This is a quick explainer of the methods Silver Bulletin uses to calculate its continually updating polling averages: presidential approval ratings, the generic congressional ballot, and Elon Musk favorablity ratings. These polling averages are a direct descendant of methods that Nate designed for FiveThirtyEight.1 Our past methodology pages provide some additional context, though Disney/ABC will inevitably nuke what’s left of the FiveThirtyEight archive at some point.

There are some minor differences between our approval rating calculations and our generic ballot numbers, which we’ll explain throughout the text. There are also some differences between these “simple” polling averages and the methods we use to calculate our election forecasts, which include additional steps and leverage the larger volume of polling data available (such as the ability to infer information from both state and national polls). Our forecast for the 2026 midterms will launch mid-year. This page describes solely our continually-updating averages.

Which polls are included

Our general aim is for inclusivity. We seek to include all professionally-conducted surveys. If you don’t see a poll listed, it may be because it’s included under a different name — we list the name of the polling firm rather than the media sponsor (for example, Beacon Research/Shaw & Co. rather than Fox News) — or because we haven’t gotten around to adding it. (Polling averages are typically updated ~6 times per week.) However, here are certain exceptions:

• We don’t use polls banned by Silver Bulletin because we know or suspect that the pollster faked data.

• We don’t use DIY polls commissioned by nonprofessional hobbyists on online platforms such as Google Surveys.
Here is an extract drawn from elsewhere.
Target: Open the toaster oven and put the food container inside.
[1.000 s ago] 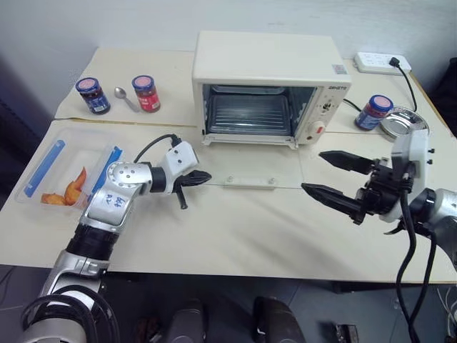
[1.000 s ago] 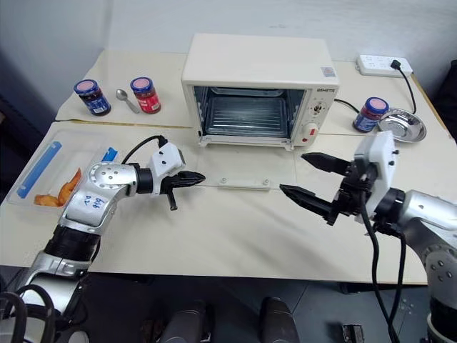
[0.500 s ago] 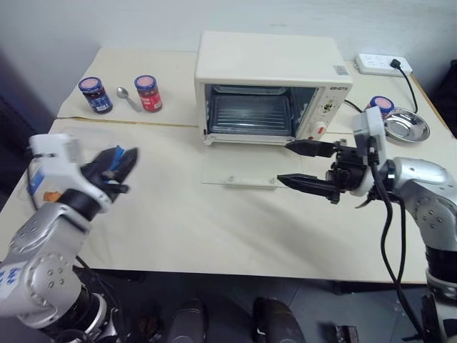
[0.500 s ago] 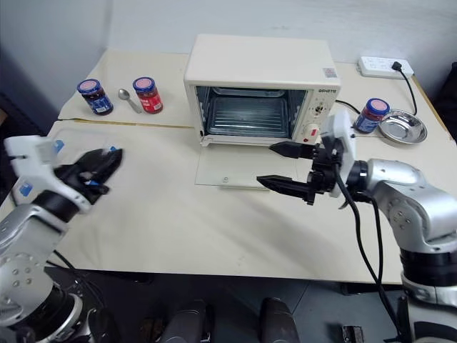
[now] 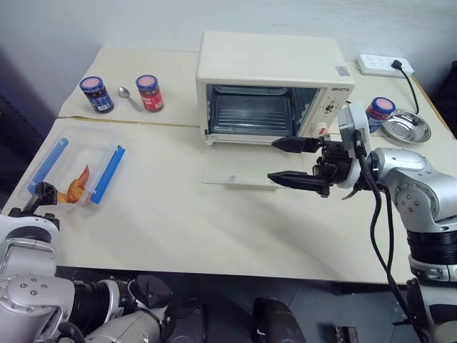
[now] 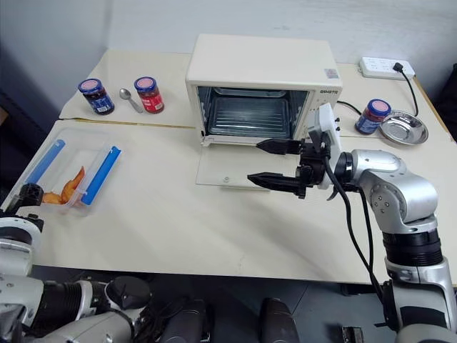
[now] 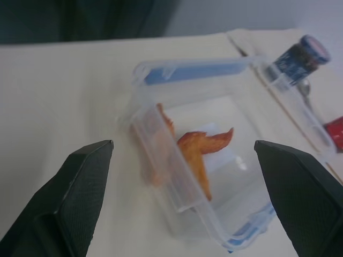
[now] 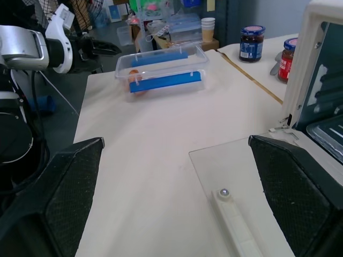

These are becoming increasingly common. (Professional or campaign polls using these platforms are fine.)

• We don’t use “polls” that blend or smooth their data using methods such as MRP.

• We exclude polls that ask the voter who they support only after revealing leading information about the candidates. If, for instance, a poll says “Republicans hate puppies. Who do you plan to support: Republicans or Democrats?” we won’t include it.

Internal or campaign polls are included, provided they meet these other standards. For our approval rating averages, there is no distinction between partisan and nonpartisan polls. For the generic ballot, partisan polls are subject to different assumptions about “house effects” (see below). If ostensibly non-partisan pollsters have a history of producing polls for political campaigns or partisan organizations without disclosing these relationships, they may be automatically classified as partisan.2

For the generic ballot, if a pollster lists multiple versions of the same survey, we prioritize polls of likely voters > registered voters > all adults. For approval ratings, the opposite is true (although we calculate a separate average based on likely voter polls exclusively). For all of our polling averages, we prefer the version of the poll with “leaners” included. If there are other cases where the pollster uses different methods in the same survey, such as multiple turnout models, we simply average all applicable versions.

Also for the generic ballot, two slightly distinct questions are included in the average:

• Polls that ask voters whether they plan to vote for the Democratic or Republican candidate in the forthcoming election to Congress.

• Polls that ask voters which party they’d prefer to see control Congress.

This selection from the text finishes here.